The specs on the tank are 36"L x 18"xW x 24"H

The tank will have a small water feature and plenty of ground space and well as a few tiers if climbing space.

How many frogs would you recommend in a setup like this?


----------



## mordoria (Jan 28, 2011)

5-6? make lots of hides in the background so they can climb.


----------



## beatusb (May 3, 2011)

I beleive that is over 65G. Which means 6 will be good in there, especailly if you add the water feature that takes away some space. If you had no feature I would say you should be ok with 7.


----------



## frogfreak (Mar 4, 2009)

We have the same size tanks for our Leucs. We started out with 7 in ours and reduced their numbers to five when they started breeding. IMO, you could go as high as nine if they're froglets. Then reduce them down to a male heavy group. The females will egg eat.


----------



## EntoCraig (May 17, 2011)

frogfreak said:


> We have the same size tanks for our Leucs. We started out with 7 in ours and reduced their numbers to five when they started breeding. IMO, you could go as high as nine if they're froglets. Then reduce them down to a male heavy group. The females will egg eat.


What sex ratio would you recommend if I went with 5 frogs?


----------



## frogfreak (Mar 4, 2009)

EntoCraig said:


> What sex ratio would you recommend if I went with 5 frogs?


4.1 if you get lucky, but any more than one female and the egg eating will most likely happen. Even 4.2 wouldn't be too bad with a few laying sites.

Best


----------



## PeanutbuttER (Jan 1, 2011)

Who cares how many you can have. I'm just jealous you're getting them


----------



## EntoCraig (May 17, 2011)

frogfreak said:


> 4.1 if you get lucky, but any more than one female and the egg eating will most likely happen. Even 4.2 wouldn't be too bad with a few laying sites.
> 
> Best


Breeding is welcome and even encouraged, but it will not be the focus of this particular tank. So if a few eggs get gobbled I will not be sad. I'll do my best to get a male heavy ratio.

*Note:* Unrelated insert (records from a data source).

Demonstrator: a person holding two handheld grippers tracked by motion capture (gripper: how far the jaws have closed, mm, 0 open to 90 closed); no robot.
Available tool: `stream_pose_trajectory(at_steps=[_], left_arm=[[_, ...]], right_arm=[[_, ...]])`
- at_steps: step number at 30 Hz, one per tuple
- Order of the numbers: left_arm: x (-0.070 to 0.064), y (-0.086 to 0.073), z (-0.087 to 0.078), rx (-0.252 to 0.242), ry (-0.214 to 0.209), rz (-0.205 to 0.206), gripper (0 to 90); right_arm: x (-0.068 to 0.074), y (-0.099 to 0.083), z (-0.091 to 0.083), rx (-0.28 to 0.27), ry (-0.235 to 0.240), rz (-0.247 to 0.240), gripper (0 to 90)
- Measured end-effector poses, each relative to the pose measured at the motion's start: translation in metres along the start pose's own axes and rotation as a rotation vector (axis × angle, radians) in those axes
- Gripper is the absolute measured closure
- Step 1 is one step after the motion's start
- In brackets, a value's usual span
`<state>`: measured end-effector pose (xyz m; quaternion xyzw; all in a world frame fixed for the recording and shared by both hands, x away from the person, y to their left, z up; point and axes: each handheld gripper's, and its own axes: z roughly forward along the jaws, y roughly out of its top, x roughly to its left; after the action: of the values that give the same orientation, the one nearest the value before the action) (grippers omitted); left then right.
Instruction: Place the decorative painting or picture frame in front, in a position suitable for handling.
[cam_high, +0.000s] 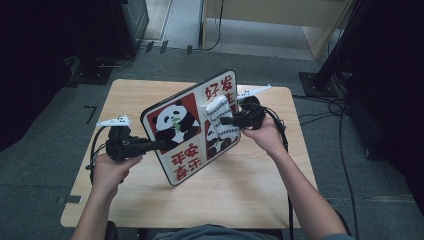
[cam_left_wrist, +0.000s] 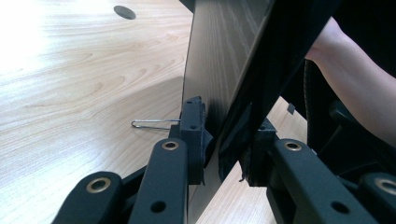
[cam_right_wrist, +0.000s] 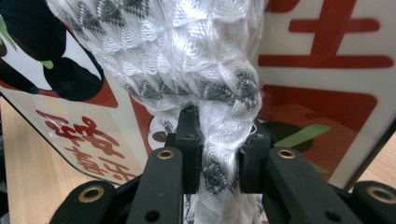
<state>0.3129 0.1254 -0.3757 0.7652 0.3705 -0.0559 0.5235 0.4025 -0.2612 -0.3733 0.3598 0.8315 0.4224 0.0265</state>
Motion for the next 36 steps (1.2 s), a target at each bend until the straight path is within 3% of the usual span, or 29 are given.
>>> stream_pose_trajectory(at_steps=[16,36], left_arm=[[0.0,0.0,0.0,0.0,-0.001,0.001,75.0],[0.0,0.0,0.0,-0.001,-0.001,0.001,75.0]], right_arm=[[-0.005,-0.014,0.007,0.015,0.003,0.019,77.4],[-0.01,-0.045,0.022,0.043,0.001,0.063,77.3]])
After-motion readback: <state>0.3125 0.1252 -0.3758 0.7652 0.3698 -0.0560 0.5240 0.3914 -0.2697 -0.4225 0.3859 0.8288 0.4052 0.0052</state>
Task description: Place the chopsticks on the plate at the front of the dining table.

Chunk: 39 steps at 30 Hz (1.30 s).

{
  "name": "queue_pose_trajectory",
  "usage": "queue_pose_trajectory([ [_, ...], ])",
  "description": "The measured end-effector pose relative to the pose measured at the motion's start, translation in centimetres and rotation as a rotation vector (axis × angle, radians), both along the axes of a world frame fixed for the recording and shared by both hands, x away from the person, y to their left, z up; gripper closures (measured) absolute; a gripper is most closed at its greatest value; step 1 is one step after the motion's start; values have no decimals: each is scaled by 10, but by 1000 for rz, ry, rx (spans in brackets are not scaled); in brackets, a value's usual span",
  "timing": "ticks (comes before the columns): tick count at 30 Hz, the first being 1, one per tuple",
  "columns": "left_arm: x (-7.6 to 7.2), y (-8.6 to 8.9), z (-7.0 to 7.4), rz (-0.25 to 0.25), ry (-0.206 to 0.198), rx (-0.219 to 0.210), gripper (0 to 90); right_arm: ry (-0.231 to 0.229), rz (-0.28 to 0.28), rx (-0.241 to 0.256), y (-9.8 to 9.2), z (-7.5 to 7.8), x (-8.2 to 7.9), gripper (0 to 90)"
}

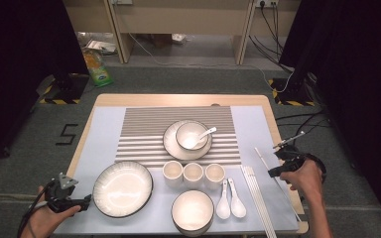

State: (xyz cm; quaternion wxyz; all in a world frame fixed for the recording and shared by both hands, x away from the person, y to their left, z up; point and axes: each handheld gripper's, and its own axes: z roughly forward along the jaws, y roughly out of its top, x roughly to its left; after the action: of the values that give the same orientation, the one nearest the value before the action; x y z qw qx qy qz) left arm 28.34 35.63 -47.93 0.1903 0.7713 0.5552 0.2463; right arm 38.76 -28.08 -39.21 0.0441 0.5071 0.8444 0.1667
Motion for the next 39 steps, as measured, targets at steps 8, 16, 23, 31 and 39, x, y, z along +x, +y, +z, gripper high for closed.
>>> queue_pose_trajectory([
  [8,6,1,23,7,-56,-20,154,-63,19,42,9,25,5,847],
  [16,23,-15,38,-23,-82,-23,156,-112,43,59,24,48,14,846],
  [23,39,-28,50,-60,-90,-65,156,-137,80,66,48,65,25,847],
  [31,54,-51,59,-121,-90,-108,156,-169,121,102,77,81,36,847],
  [39,64,-71,64,-160,-94,-131,156,-200,169,117,108,98,44,847],
])
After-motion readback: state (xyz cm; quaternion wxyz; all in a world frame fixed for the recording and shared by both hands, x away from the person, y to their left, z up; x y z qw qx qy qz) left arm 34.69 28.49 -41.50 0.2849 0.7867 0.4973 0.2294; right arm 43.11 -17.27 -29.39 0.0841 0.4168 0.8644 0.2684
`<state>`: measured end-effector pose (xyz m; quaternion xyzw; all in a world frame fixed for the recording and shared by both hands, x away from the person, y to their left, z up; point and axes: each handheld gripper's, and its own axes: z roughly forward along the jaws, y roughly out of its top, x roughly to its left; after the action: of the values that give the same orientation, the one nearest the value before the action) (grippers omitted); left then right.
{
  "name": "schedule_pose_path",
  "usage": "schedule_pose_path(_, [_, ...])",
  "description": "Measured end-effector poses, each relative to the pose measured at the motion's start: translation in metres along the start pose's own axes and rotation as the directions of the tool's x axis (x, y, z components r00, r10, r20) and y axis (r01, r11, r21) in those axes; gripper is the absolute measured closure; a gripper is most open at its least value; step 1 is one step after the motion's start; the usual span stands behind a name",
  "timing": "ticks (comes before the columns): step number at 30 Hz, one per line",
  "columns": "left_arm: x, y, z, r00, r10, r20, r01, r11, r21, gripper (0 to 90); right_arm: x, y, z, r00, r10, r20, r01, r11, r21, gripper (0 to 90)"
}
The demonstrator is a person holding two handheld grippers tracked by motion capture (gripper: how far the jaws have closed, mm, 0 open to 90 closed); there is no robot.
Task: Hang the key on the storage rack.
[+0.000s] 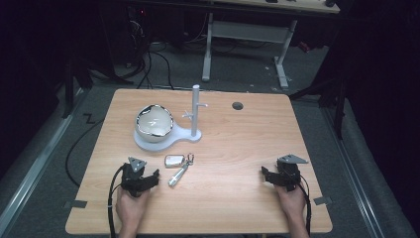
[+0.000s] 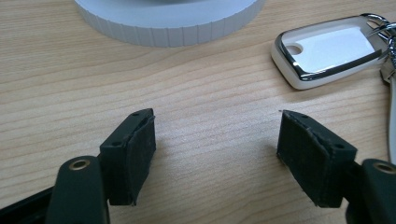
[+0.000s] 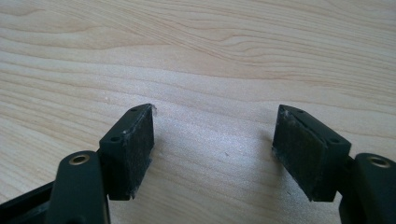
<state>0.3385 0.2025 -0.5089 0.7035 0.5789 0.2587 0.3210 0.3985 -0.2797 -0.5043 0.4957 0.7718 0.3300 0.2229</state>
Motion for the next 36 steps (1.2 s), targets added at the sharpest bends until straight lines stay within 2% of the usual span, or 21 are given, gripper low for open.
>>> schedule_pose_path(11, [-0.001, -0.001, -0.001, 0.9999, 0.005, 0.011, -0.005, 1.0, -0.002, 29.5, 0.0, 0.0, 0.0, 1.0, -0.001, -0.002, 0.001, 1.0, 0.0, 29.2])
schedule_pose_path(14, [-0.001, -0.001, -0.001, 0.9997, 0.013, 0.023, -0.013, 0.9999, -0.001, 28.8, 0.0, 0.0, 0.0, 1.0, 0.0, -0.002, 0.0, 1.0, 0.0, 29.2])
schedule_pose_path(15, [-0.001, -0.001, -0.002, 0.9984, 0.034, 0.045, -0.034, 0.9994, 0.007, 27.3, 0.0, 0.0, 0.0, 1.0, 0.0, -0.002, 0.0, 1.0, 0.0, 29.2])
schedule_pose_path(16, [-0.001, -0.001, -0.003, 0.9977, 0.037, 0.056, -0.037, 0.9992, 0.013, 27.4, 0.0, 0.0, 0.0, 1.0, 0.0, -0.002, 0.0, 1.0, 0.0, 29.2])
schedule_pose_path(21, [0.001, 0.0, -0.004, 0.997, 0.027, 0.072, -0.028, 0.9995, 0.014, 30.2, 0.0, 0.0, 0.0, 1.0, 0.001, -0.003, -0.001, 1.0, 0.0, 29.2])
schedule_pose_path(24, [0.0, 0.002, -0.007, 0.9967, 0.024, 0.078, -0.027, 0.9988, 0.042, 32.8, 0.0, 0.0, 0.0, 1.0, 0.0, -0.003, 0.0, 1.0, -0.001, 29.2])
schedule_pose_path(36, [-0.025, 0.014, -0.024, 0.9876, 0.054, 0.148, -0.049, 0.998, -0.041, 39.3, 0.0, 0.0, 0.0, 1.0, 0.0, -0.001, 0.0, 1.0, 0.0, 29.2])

Question: Do these all need to grow up toghether, or is it acceptable to switch out some adult females for adult males in the future? They are a group species so in my mind I am thinking this is ok, but I want to be sure! 



PeanutbuttER said:


> Who cares how many you can have. I'm just jealous you're getting them


Yeah That 60 gallon needs some love so I wanted to start my research before construction this winter.


----------



## frogfreak (Mar 4, 2009)

My tanks is a 1.4 ratio, so I have next to nothing for breeding. It's a display like yours. I can't help you out on the other Q. All of my frogs have grown up together.


----------



## EntoCraig (May 17, 2011)

No worries, you have been helpful!

Does anyone know if it is OK to remove adult females from an established group of Luecs and replace them with males? I assume it is ok as this frog is a group species and fairly tolerant of other frogs in their 'Bubble'...?

Yes / No ?


----------



## eos (Dec 6, 2008)

EntoCraig said:


> No worries, you have been helpful!
> 
> Does anyone know if it is OK to remove adult females from an established group of Luecs and replace them with males? I assume it is ok as this frog is a group species and fairly tolerant of other frogs in their 'Bubble'...?
> 
> Yes / No ?


I don't know if anyone else does this, but when I introduce new frogs to an existing tank, I take all the frogs out, put them in a separate container and reintroduce everyone at the same time.


----------



## EntoCraig (May 17, 2011)

So is that essentially a yes? Can I removed extra females and replace with adults males?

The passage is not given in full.